LIVRO: “A Selva”,
de Ferreira de Castro
Livraria Civilização, 1ª. edição (1930)
Ed. Cavalo de Ferro, 6ª. edição, Junho de 2022
“ - Que têm eles? Ah, seu moço, bem se vê que você é mesmo “brabo”. Está ouvindo, Agostinho? Que têm eles se nós não trabalhamos? Se nós não trabalhamos, seu Juca ganha menos, porque é borracha que deixa de vender e demora mais a receber a conta que nós lhe devemos. Percebe? É para a gente não ficar na rede que seu Caetano, seu Alípio ou seu Balbino se apresentam aí quando não se espera e, se nós estamos de perna estendida, dizem coisas que um homem não gosta de ouvir e, depois, vão fazer queixa a seu Juca.”
28 de Outubro de 1914. Um rio largo e negro como a noite que o cobre, um barco cujos contornos mal se distinguem e que começa a descer na corrente, as margens que se afastam e, com elas, dois barracões e três cabanas, “únicos abrigos humanos naquele rasgão de floresta”. No barco segue Ferreira de Castro. Tem dezasseis anos e vive no seringal há quatro. Confrontado desde a primeira hora com a violência que se esconde na beleza luxuriante da selva amazónica, experimentando toda a espécie de perigos, dando-se conta da rudeza e mesquinhez que o coração do homem pode albergar, sente-se como num cárcere sem pena fixada. Ao longo do tempo passado na selva, não houve um só dia que não desejasse evadir-se, libertar-se, fugir. O momento chegara e o autor recorda-o como o fim de um tempo e o início de um outro, um tempo de “conflito sentimental, doloroso e cheio de perplexidades”, do qual, quinze anos após este episódio, nascerá “A Selva”, “um clássico do nosso tempo, um desses poucos livros definitivos”, como o classificou Jorge Amado.
Vívida e sentida, a narrativa de “A Selva” é, ao mesmo tempo, hino e desdita, exaltação e horror, fascínio e martírio. Com um cunho marcadamente autobiográfico, o livro alcança a dimensão de uma epopeia que irmana os seringueiros em torno do trabalho de extracção do látex e do ambiente de convivialidade e entreajuda face às adversidades, mas também da sua história de resistência e de luta contra a exploração e a miséria a que foram sujeitos, particularmente no período em que o livro decorre e que corresponde ao declínio do ciclo da borracha.

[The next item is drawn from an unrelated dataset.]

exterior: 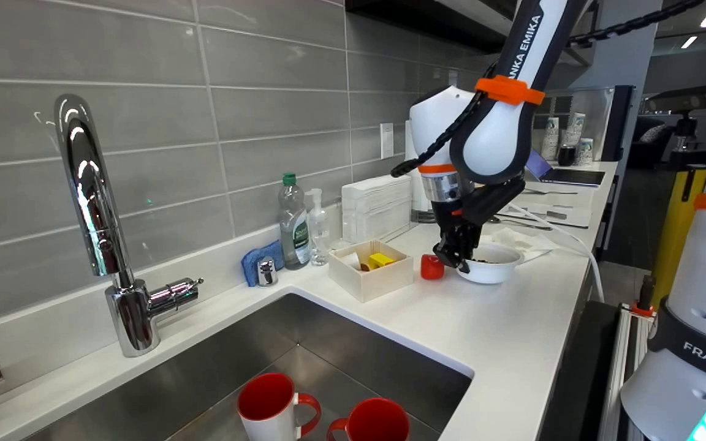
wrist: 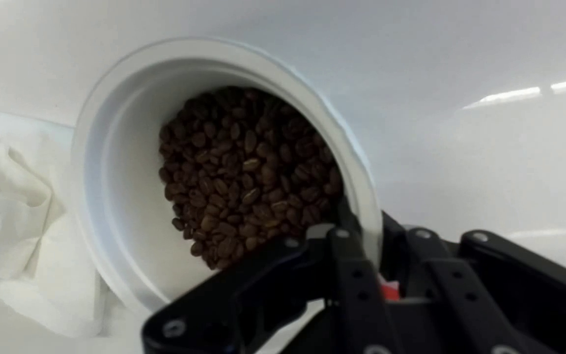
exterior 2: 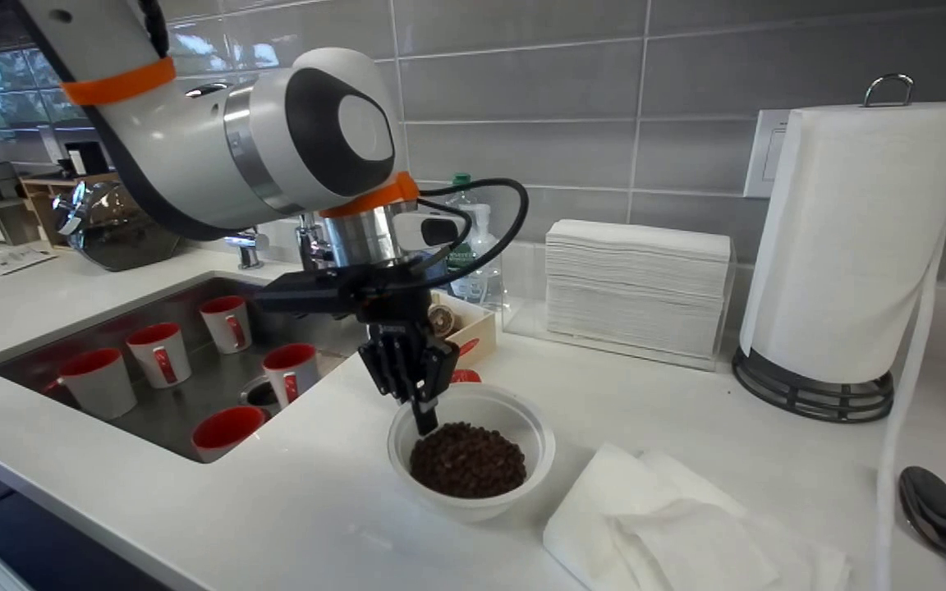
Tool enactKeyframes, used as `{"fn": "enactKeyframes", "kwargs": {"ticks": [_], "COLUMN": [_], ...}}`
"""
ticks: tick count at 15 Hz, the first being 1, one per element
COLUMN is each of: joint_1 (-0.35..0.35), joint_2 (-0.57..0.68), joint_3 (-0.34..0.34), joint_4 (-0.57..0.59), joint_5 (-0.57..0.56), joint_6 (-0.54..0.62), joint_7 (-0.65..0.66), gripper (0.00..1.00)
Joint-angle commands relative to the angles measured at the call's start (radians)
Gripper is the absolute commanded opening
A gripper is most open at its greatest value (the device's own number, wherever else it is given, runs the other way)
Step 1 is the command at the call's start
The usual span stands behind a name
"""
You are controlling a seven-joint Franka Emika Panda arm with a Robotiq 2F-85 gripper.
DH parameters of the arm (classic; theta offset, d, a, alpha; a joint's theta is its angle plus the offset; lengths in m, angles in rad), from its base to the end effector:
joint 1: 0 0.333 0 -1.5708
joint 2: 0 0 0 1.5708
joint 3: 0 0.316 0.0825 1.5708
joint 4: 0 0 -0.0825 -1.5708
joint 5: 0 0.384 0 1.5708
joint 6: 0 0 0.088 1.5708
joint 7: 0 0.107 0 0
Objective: Move the white bowl a bit forward
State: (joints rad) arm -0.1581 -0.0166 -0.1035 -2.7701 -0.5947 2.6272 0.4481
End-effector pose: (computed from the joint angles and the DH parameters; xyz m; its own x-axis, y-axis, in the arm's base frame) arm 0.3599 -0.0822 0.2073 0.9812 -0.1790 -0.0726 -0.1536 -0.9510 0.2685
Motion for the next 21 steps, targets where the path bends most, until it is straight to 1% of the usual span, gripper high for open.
{"fn": "enactKeyframes", "kwargs": {"ticks": [1,2,3,4,7,8,13,15,17,19,21], "joint_1": [-0.003,0.000,0.003,0.006,0.016,0.019,0.032,0.032,0.026,0.025,0.023], "joint_2": [0.042,0.047,0.050,0.050,0.026,0.011,-0.095,-0.151,-0.237,-0.260,-0.314], "joint_3": [-0.022,-0.027,-0.030,-0.032,-0.027,-0.025,-0.005,0.006,0.015,0.026,0.034], "joint_4": [0.001,0.001,0.001,0.002,0.002,0.002,0.019,0.027,-0.006,0.028,0.014], "joint_5": [-0.056,-0.060,-0.049,-0.041,0.017,0.033,0.113,0.149,0.173,0.200,0.214], "joint_6": [0.038,0.037,0.034,0.030,-0.002,-0.019,-0.153,-0.202,-0.237,-0.282,-0.312], "joint_7": [0.057,0.062,0.056,0.049,-0.009,-0.029,-0.140,-0.181,-0.212,-0.241,-0.263], "gripper": [0.00,0.00,0.25,0.26,0.49,0.58,0.99,1.00,1.00,1.00,1.00]}}
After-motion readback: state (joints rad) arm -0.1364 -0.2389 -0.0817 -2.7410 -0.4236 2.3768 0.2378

Seringueiros que partilham com essa majestade verde, soberba e enigmática que é a selva amazónica a dedicatória do livro e a quem Ferreira de Castro se refere como “meus companheiros, meus irmãos, gente humilde que me antecedeu ou acompanhou na brenha, gente sem crónica definitiva, que à extracção da borracha entregava a sua fome, a sua liberdade e a sua existência.” Do contraste entre uma selva a ressumar de vida e o peso da opressão e da fome, nasce um livro que canta a natureza, ao mesmo tempo que acompanha a tremenda caminhada dos deserdados em busca de pão e de justiça.
Fecunda experiência de vida vertida em prosa, “A Selva” coloca no centro da acção um português de 26 anos de nome Alberto, expatriado devido às suas inclinações monárquicas e que é convidado pelo tio a tentar a sua sorte na Amazónia, o seu novo mundo, com a promessa de enriquecimento fácil. A realidade mostrar-se-á bem diversa e só as grandes voltas do acaso permitirão ao jovem libertar-se de um círculo vicioso que ameaçava retê-lo para sempre. Percursor do movimento neo-realista, Ferreira de Castro oferece-nos a visão de uma natureza completamente nova para muitos, juntando à garça nívea, ao jaburu tristonho, ao magoari pensativo, ao urubu ladino, ao temeroso puraqué ou à esquiva onça, as margens húmidas dos igapós, os raizedos inverosímeis, a exuberância das orquídeas, os pingos grossos da chuva ou o estalar do trovão. Mas é na descrição das relações humanas que o livro alcança a sua dimensão universal, o drama dos homens perante as injustiças de outros homens como parcela da grande dor humana. De leitura obrigatória.